Its hand shot out of the smoke and wrapped its fingers around her forearm. Jennifer instantly screamed in pain and fell to her knees. Her dislocated shoulder a distant memory, agony ripped her brain to pieces as she pulled and thrashed and kicked at the lich’s immobile grip. Her fingers ripped at the air and even tried to claw for his hanging robes. She watched through watering eyes as sharp bones split through the lich’s fingers and slid into her arm like pale needles. Her skin around his grip began to turn grey and shrivel into a leathery texture. Her blood began to literally run cold as her movements became harder and harder to make.
Jennifer’s strength bled away as the pain stripped her to the bone. A thin line of drool fell from her mouth to her shirt as her eyelids grew heavier and heavier. Bile worked into the back of her throat as the cold from her arm crept ever faster underneath her flesh. Her legs had gone completely dead as her body began to give in. The lich calmly reached his right arm to grasp Jennifer’s left, sliding his necrotic fingers to her wrist.

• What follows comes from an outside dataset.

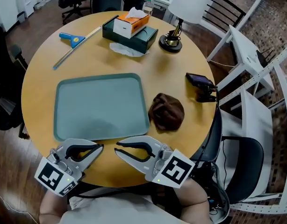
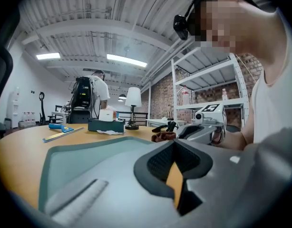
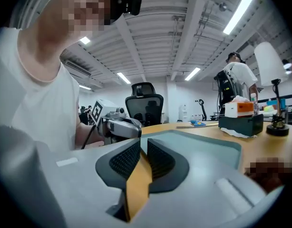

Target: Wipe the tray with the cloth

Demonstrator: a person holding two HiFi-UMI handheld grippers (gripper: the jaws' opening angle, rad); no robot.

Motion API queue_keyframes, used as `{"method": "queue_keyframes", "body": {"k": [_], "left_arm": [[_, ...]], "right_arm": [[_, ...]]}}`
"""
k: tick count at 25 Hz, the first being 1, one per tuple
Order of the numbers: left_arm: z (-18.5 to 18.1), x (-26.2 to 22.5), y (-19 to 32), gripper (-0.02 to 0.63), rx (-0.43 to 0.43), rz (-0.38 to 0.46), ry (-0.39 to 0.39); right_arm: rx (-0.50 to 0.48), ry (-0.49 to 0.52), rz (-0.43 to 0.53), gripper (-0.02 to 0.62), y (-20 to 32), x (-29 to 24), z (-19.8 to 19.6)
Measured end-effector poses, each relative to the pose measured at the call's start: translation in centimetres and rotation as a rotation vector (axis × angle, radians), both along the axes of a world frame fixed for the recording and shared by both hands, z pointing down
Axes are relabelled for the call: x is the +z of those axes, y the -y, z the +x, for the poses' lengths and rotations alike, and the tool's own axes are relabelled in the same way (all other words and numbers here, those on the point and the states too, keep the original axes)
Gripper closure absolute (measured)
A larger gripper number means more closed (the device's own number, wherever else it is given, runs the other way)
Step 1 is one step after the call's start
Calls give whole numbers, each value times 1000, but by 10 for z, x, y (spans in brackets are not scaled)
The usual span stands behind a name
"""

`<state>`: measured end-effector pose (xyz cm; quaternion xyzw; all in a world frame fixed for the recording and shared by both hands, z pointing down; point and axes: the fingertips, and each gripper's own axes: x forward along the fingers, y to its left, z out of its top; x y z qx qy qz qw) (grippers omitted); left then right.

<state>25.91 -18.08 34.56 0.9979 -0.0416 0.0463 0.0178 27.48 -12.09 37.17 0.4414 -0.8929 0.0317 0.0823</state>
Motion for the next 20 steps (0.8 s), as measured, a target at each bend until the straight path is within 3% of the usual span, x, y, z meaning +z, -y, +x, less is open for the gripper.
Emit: {"method": "queue_keyframes", "body": {"k": [3, 8, 13, 20], "left_arm": [[2, -1, 5, 606, -17, -9, 12], [18, -3, 7, 606, 5, 7, 19], [19, 3, 12, 606, -4, -30, 22], [12, 1, 13, 606, -22, -29, 1]], "right_arm": [[-6, -45, -39, 592, 1, 8, 3], [-4, -18, -66, 594, 2, 7, 19], [1, -17, -82, 595, 4, 14, 20], [88, 156, 18, 595, 15, -11, 19]]}}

With a hot sizzle, the lich shrieked and dropped her arm, pulling his hand away.
Blinking, Jennifer dimly turned her eyes toward her arm. Her tattoo, her father’s signature, glowed faintly with an orange light. It pulsed silently like a second heartbeat and warmed her from the inside. As it spread, her mind snapped open with a gasp.
Magic is based around symbols.
Symbols have power.
Trembling, Jennifer clambered to her feet and rose to meet the lich face-to-face. His shock at the unexpected resistance only fueled his fury, which was the only thing sustaining him. He raised his right arm to wrap its fingers around her face.

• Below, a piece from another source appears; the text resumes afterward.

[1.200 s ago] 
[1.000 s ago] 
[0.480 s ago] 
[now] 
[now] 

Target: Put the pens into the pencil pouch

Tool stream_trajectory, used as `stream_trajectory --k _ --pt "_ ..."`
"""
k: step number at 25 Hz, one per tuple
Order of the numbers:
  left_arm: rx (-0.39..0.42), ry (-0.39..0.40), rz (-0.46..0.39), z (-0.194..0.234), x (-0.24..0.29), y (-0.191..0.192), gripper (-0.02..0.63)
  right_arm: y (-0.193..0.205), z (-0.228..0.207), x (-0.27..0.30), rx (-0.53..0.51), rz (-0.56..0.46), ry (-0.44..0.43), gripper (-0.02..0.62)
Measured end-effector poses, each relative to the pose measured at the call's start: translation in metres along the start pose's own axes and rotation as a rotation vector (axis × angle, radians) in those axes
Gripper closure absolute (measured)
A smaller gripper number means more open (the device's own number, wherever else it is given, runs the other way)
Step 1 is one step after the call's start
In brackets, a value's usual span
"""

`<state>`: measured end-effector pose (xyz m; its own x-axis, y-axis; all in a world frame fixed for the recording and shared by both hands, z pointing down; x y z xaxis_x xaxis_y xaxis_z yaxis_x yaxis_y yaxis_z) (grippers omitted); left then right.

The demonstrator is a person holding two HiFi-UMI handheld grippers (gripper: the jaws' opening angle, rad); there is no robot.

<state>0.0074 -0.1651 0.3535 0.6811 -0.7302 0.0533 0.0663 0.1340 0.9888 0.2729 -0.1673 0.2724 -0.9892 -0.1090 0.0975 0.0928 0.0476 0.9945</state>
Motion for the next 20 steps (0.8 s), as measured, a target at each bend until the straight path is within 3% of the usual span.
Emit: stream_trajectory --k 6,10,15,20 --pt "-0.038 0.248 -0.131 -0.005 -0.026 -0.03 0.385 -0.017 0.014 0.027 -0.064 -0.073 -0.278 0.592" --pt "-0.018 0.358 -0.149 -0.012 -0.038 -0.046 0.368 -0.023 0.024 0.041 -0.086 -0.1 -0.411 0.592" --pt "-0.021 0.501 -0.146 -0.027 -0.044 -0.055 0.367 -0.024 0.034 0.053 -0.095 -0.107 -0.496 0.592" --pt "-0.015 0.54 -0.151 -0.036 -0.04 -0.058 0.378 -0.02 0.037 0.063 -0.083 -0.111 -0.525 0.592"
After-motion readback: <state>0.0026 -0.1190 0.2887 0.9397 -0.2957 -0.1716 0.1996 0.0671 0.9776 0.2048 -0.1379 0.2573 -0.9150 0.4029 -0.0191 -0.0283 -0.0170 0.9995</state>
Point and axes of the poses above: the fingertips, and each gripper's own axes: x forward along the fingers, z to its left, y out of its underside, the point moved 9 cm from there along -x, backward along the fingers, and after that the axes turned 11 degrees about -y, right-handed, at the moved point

Jennifer was faster. In little more than a second, she reached into her shirt, snapped the small ankh from her necklace, and plunged it into the lich’s glowing eye.
Black flames erupted into new life as the lich bellowed with deep anguish and clutched his face. It withdrew the tendril bones from Jennifer’s arm and stumbled backward into the grass howling and thrashing like a wild animal. He clawed at his face, trying to pick the ankh from his eye. He angrily tore aside the mask and threw it to the ground, where it shattered like glass and left no residue. The black robe and flames fell away into nothingness as well.
In place of the lich was a skeleton, covered in a thin layer of opalescent skin. It pulled at its face, lipless teeth gnashing at the air. A thin smoke began to issue from its eye socket as it renewed its cries. In an instant, the skeleton’s head caved inward, orange flames and sparks spilling out. It stopped its frantic writhing and collapsed to the ground. The fire spread through its bones, cracking them from the inside.
By the end, all that remained of Alex was a thin coat of ash tipped on blades of grass.
Jennifer watched carefully that there were no other tricks. As she did, she could feel the warmth spreading back into her right arm and could even begin to sense a light tingling in her fingers. She turned to face Wendy, immobile in shock. Working her stiff fingers, Jennifer squatted down and began to work leisurely on the rope.
“Y’know what I want?” she said. “I want a god damn cupcake.”